- Instructions for the task -
Return only the stretch of the material below that begins with the line containing "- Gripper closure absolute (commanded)" and ends with the line containing "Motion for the", exactly; both of those lines belong to it.

▬▬▬▬▬▬

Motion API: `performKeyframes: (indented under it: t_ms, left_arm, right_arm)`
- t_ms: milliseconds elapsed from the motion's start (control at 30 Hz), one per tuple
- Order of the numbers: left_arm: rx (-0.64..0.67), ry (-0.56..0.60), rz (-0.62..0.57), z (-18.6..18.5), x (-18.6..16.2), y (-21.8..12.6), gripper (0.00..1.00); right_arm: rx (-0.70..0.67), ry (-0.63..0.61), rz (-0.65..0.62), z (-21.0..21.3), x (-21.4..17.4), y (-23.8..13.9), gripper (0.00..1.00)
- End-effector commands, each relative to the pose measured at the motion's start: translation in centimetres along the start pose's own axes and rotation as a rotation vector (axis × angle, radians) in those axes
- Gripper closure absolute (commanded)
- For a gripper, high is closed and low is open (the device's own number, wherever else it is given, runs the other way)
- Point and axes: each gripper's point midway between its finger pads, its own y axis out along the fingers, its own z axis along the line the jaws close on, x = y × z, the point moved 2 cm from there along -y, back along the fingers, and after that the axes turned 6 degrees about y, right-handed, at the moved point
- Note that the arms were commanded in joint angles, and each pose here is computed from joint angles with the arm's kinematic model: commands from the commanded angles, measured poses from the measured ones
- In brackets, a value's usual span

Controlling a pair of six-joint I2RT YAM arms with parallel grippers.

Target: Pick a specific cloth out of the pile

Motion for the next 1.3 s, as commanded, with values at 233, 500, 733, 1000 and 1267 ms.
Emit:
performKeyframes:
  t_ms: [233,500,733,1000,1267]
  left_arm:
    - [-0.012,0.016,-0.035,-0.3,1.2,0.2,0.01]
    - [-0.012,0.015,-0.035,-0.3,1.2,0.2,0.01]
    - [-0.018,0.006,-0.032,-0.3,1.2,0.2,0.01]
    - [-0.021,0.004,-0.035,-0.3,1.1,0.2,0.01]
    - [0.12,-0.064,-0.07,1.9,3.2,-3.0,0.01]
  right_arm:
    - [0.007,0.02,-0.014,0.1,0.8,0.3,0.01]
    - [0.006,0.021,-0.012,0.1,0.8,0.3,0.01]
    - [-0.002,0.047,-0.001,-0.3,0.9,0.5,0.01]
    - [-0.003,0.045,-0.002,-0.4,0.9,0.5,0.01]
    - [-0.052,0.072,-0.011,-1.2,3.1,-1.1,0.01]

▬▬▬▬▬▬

- Answer to this exercise -
- Gripper closure absolute (commanded)
- For a gripper, high is closed and low is open (the device's own number, wherever else it is given, runs the other way)
- Point and axes: each gripper's point midway between its finger pads, its own y axis out along the fingers, its own z axis along the line the jaws close on, x = y × z, the point moved 2 cm from there along -y, back along the fingers, and after that the axes turned 6 degrees about y, right-handed, at the moved point
- Note that the arms were commanded in joint angles, and each pose here is computed from joint angles with the arm's kinematic model: commands from the commanded angles, measured poses from the measured ones
- In brackets, a value's usual span

Controlling a pair of six-joint I2RT YAM arms with parallel grippers.

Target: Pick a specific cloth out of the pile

Motion for the next 1.3 s, as commanded, with values at 233, 500, 733, 1000 and 1267 ms.

What has been written here completes the answer.